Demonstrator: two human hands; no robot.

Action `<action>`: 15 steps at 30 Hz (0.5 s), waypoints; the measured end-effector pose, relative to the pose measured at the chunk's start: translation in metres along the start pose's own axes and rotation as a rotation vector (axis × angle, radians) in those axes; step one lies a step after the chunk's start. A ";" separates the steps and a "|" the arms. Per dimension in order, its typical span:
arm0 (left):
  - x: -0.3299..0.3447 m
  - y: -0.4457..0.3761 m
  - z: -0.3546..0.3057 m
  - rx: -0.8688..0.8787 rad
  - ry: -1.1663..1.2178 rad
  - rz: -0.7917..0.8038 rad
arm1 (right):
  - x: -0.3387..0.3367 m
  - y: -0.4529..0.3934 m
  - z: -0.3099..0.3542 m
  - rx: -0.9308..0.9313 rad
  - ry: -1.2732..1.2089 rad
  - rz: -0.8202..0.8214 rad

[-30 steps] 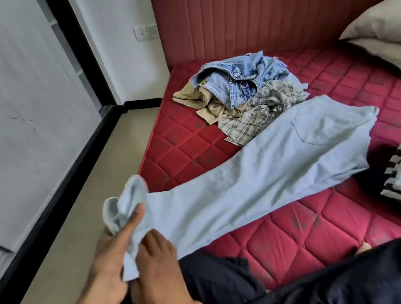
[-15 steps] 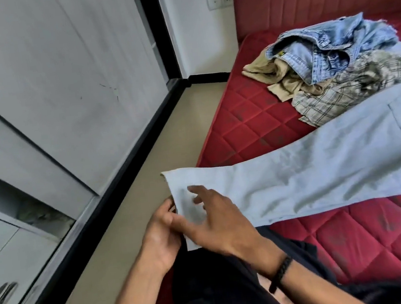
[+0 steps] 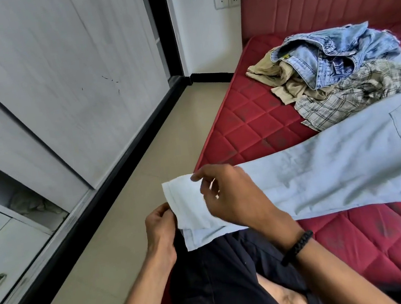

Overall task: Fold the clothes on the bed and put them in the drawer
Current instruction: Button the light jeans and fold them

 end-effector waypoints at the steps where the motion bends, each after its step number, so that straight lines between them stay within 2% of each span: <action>1: 0.002 -0.003 0.001 0.018 0.000 0.005 | 0.004 0.003 -0.005 -0.011 0.042 0.139; 3: 0.005 -0.004 0.002 0.043 -0.021 -0.002 | 0.020 0.015 -0.024 0.005 0.186 0.394; 4: 0.005 -0.004 0.002 0.053 -0.022 -0.013 | 0.028 0.021 -0.034 -0.001 0.231 0.441; 5: 0.007 -0.003 0.005 0.056 -0.019 -0.005 | 0.030 0.028 -0.044 -0.015 0.228 0.431; 7: 0.003 0.000 0.007 0.075 -0.047 0.045 | 0.022 0.037 -0.054 -0.040 0.072 0.345; 9: 0.000 0.008 0.008 0.093 -0.195 0.137 | -0.002 0.047 -0.074 0.014 -0.081 0.251; 10: -0.001 0.012 0.009 0.105 -0.290 0.181 | -0.018 0.053 -0.092 0.040 -0.073 0.214; 12: -0.006 0.020 0.007 0.141 -0.390 0.218 | -0.051 0.063 -0.139 0.090 0.147 0.178; 15: -0.006 0.031 -0.002 0.102 -0.342 0.236 | -0.106 0.080 -0.215 0.249 0.676 0.214</action>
Point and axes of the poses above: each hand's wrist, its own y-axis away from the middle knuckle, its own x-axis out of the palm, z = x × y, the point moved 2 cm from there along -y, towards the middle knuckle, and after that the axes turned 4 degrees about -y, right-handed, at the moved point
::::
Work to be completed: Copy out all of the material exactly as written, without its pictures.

Task solution:
Demonstrator: two human hands; no robot.

Action `<action>`: 15 steps at 30 Hz (0.5 s), waypoints; the measured end-effector pose, relative to the pose measured at the chunk's start: translation in metres along the start pose's own axes and rotation as a rotation vector (axis × angle, radians) in those axes; step one lies a step after the chunk's start. A ";" separates the steps and a "|" the arms. Per dimension in order, its typical span:
arm0 (left):
  - x: -0.3299..0.3447 m
  - y: -0.4457..0.3761 m
  - z: -0.3546..0.3057 m
  - rx: -0.8688..0.8787 rad
  - ry: -1.1663..1.2178 rad
  - rz: -0.7917..0.8038 rad
arm1 (right):
  - x: -0.3387..0.3367 m
  - y: -0.4529..0.3934 m
  - z: -0.3099..0.3542 m
  - rx: -0.9308..0.9313 rad
  - ry: -1.2732..1.2089 rad
  - rz: -0.8202..0.8214 rad

[-30 steps] 
[-15 steps] 
[+0 steps] 

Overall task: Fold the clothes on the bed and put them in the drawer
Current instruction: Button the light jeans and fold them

 end-effector waypoints at the steps where the motion bends, each after its step number, so that straight lines between them stay within 2% of each span: <action>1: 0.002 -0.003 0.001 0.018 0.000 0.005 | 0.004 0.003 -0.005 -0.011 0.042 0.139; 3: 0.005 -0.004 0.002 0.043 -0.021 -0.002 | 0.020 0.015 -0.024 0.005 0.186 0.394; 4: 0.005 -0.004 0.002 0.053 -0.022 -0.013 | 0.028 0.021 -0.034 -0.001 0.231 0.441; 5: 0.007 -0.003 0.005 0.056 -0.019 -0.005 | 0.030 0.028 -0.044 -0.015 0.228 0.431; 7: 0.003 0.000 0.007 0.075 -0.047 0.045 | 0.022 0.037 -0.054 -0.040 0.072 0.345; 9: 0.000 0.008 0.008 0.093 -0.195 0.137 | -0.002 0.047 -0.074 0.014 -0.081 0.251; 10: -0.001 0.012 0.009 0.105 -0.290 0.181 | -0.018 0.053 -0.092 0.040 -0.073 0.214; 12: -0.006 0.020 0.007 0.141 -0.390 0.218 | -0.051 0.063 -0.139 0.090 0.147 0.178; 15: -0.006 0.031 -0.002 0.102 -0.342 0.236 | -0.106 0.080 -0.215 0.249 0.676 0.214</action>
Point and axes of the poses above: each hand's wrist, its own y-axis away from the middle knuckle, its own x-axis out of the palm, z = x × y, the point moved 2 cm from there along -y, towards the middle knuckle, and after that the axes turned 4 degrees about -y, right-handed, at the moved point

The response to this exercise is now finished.